WHAT YOU WILL DO =>
In the data below, find each line that contains the word "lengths" and copy it.

==== STUDY MATERIAL

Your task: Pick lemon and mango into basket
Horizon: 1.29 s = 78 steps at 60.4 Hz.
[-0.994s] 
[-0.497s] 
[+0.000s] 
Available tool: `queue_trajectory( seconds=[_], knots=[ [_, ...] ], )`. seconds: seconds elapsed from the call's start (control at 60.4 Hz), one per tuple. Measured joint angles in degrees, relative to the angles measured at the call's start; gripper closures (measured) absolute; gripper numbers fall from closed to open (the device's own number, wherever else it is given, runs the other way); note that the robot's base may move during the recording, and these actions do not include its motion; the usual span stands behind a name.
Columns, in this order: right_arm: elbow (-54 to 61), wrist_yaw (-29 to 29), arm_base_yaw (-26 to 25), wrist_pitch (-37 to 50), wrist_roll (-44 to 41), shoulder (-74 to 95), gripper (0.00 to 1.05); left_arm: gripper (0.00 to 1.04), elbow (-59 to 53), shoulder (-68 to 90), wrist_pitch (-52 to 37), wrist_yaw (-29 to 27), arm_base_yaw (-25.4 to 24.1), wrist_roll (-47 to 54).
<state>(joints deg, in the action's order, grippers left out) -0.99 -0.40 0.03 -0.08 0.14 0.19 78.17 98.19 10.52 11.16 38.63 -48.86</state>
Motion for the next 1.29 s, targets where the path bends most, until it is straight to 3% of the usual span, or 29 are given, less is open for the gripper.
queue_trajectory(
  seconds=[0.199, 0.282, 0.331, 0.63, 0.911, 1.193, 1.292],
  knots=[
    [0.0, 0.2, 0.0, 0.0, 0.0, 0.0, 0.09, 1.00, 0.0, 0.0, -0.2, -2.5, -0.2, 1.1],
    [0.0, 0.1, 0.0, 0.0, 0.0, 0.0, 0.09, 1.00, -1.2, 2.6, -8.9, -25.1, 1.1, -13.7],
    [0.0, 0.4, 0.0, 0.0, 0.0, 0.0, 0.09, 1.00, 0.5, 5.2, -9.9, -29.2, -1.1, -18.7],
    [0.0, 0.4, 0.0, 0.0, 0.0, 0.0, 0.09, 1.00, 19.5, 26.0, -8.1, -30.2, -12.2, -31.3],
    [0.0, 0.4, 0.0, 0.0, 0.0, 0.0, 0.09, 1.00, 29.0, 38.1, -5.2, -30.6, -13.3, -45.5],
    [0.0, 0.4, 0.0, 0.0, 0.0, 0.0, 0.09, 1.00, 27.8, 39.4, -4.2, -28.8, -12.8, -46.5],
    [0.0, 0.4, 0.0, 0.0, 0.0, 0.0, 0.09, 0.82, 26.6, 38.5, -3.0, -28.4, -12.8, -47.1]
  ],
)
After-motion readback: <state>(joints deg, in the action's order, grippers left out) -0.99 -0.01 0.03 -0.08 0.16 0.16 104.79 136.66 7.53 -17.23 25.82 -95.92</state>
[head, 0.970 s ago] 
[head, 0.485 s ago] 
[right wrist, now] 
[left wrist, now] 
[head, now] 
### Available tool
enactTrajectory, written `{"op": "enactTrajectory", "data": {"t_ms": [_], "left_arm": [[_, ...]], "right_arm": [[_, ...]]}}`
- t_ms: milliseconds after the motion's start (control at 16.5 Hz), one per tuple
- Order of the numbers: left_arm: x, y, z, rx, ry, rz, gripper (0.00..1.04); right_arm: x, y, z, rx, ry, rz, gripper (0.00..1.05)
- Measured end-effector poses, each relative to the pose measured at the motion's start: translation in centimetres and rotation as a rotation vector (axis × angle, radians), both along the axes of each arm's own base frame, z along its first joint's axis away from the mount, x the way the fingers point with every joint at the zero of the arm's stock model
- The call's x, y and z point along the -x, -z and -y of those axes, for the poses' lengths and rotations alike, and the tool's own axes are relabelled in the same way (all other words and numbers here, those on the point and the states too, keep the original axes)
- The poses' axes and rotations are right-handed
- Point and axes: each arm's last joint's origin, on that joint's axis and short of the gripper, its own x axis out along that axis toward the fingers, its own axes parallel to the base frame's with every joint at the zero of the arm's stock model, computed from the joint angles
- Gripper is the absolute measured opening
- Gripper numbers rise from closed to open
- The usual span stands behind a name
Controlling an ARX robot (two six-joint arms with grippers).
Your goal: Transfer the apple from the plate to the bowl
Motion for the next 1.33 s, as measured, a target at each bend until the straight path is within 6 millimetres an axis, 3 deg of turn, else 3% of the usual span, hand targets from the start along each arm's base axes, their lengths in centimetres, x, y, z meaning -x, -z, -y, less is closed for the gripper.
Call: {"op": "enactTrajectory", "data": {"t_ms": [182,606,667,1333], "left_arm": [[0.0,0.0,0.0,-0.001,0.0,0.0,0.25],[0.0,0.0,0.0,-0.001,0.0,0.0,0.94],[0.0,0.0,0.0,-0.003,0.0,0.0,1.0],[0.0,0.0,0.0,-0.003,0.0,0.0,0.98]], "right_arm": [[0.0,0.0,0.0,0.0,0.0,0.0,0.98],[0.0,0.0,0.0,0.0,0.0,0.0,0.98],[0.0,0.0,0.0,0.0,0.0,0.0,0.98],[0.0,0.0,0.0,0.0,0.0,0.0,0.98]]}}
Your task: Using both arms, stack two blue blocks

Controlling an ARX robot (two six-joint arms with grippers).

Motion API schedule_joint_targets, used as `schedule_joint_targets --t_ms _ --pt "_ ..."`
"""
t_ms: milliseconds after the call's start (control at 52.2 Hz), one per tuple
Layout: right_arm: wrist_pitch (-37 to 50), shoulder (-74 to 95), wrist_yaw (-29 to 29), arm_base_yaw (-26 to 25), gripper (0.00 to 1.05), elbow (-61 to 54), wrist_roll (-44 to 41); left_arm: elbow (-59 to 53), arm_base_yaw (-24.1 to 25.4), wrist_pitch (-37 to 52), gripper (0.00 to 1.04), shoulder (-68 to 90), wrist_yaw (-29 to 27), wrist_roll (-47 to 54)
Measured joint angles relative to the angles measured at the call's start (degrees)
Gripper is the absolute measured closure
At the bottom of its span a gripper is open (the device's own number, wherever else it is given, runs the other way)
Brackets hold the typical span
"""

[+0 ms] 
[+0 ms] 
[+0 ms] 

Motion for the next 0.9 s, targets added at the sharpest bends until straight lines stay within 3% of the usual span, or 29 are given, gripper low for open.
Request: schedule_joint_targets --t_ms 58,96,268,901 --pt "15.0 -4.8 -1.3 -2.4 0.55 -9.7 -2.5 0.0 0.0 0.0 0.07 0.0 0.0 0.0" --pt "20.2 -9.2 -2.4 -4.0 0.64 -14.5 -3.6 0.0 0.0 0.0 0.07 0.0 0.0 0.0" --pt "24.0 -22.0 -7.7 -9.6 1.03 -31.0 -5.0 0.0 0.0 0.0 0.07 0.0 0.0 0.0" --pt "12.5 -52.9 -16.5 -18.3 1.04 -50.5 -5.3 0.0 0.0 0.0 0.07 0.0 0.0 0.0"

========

EXPECTED ANSWER =>
- The call's x, y and z point along the -x, -z and -y of those axes, for the poses' lengths and rotations alike, and the tool's own axes are relabelled in the same way (all other words and numbers here, those on the point and the states too, keep the original axes)
Motion for the next 1.33 s, as measured, a target at each bend until the straight path is within 6 millimetres an axis, 3 deg of turn, else 3% of the usual span, hand targets from the start along each arm's base axes, their lengths in centimetres, x, y, z meaning -x, -z, -y, less is closed for the gripper.

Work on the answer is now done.